◆ DIRECTIONS FOR THIS TASK
When you write out the listing below, keep each word exactly as it stands and drop the pictures.
***** INFORMATION PROVIDED *****
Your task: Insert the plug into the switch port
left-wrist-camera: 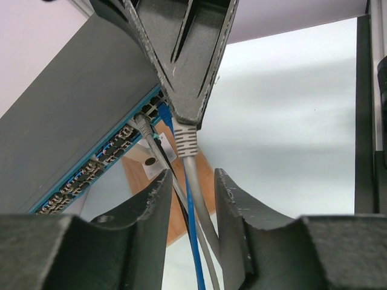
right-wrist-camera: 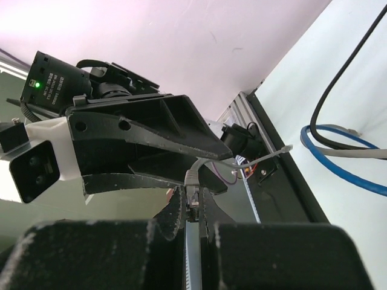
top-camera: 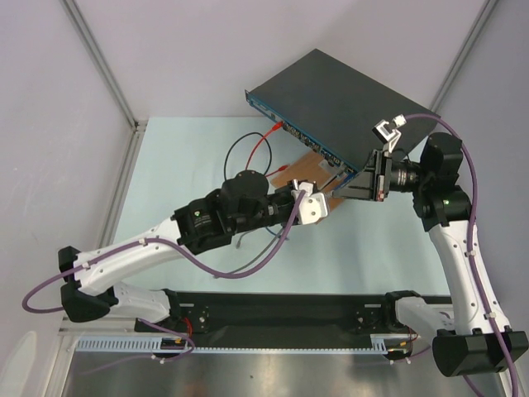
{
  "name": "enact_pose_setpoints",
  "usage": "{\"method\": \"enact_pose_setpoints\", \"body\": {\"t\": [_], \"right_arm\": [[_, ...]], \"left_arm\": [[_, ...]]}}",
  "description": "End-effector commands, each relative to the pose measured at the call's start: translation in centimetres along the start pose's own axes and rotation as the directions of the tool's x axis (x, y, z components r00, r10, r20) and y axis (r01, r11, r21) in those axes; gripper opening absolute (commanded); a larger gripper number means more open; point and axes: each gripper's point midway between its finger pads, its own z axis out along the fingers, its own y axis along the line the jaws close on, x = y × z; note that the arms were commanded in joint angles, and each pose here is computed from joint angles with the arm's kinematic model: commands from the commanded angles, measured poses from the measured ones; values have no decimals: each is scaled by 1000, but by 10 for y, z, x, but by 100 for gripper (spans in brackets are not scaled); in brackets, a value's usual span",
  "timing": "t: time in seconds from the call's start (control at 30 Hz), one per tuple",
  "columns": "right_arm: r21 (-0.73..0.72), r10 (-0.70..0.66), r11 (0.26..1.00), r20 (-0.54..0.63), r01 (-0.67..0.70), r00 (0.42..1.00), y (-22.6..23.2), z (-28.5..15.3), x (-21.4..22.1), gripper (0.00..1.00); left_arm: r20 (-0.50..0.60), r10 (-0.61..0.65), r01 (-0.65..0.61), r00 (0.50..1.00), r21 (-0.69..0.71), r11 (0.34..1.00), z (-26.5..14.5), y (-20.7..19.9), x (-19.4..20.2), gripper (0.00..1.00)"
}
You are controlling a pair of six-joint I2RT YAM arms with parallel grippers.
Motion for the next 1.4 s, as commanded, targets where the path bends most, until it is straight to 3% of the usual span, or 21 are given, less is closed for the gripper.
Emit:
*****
◆ TASK OUTPUT
Your task: Insert the plug into the switch port
left-wrist-camera: 
right-wrist-camera: 
top-camera: 
{
  "name": "enact_pose_setpoints",
  "usage": "{\"method\": \"enact_pose_setpoints\", \"body\": {\"t\": [_], \"right_arm\": [[_, ...]], \"left_arm\": [[_, ...]]}}",
  "description": "End-effector commands, each relative to the pose measured at the call's start: translation in centimetres along the start pose's own axes and rotation as the directions of the tool's x axis (x, y, z components r00, r10, r20) and y axis (r01, r11, r21) in those axes; gripper opening absolute (commanded); a larger gripper number means more open; point and axes: each gripper's point midway between its finger pads, its own z axis out along the fingers, its own y axis along the line the jaws close on, x = y × z; note that the arms were commanded in joint angles, and each pose here is computed from joint angles with the arm's kinematic model: commands from the commanded angles, measured poses from the measured ones; values have no decimals: each is scaled by 1000, but by 10 for y, z, x, but by 100 for gripper (spans in brackets are not scaled); in brackets, a value's usual span",
  "timing": "t: time in seconds from the call's start (control at 30 Hz), one per tuple",
  "columns": "right_arm: r21 (-0.73..0.72), r10 (-0.70..0.66), r11 (0.26..1.00), r20 (-0.54..0.63), r01 (-0.67..0.70), r00 (0.42..1.00), y (-22.6..23.2), z (-28.5..15.3), x (-21.4..22.1), gripper (0.00..1.00); left_arm: r20 (-0.50..0.60), r10 (-0.61..0.65), r01 (-0.65..0.61), r00 (0.50..1.00), r21 (-0.69..0.71), r11 (0.34..1.00), z (-26.5..14.5), y (-20.7..19.9), x (-19.4..20.2), gripper (0.00..1.00)"
}
You are controlling a pair of six-joint I2RT YAM arms with parallel grippers.
Motion for the next 1.4 s, as commanded, targets where the path bends most, until it is straight to 3% of the usual span, or 21 are given, less is closed for the gripper.
Emit:

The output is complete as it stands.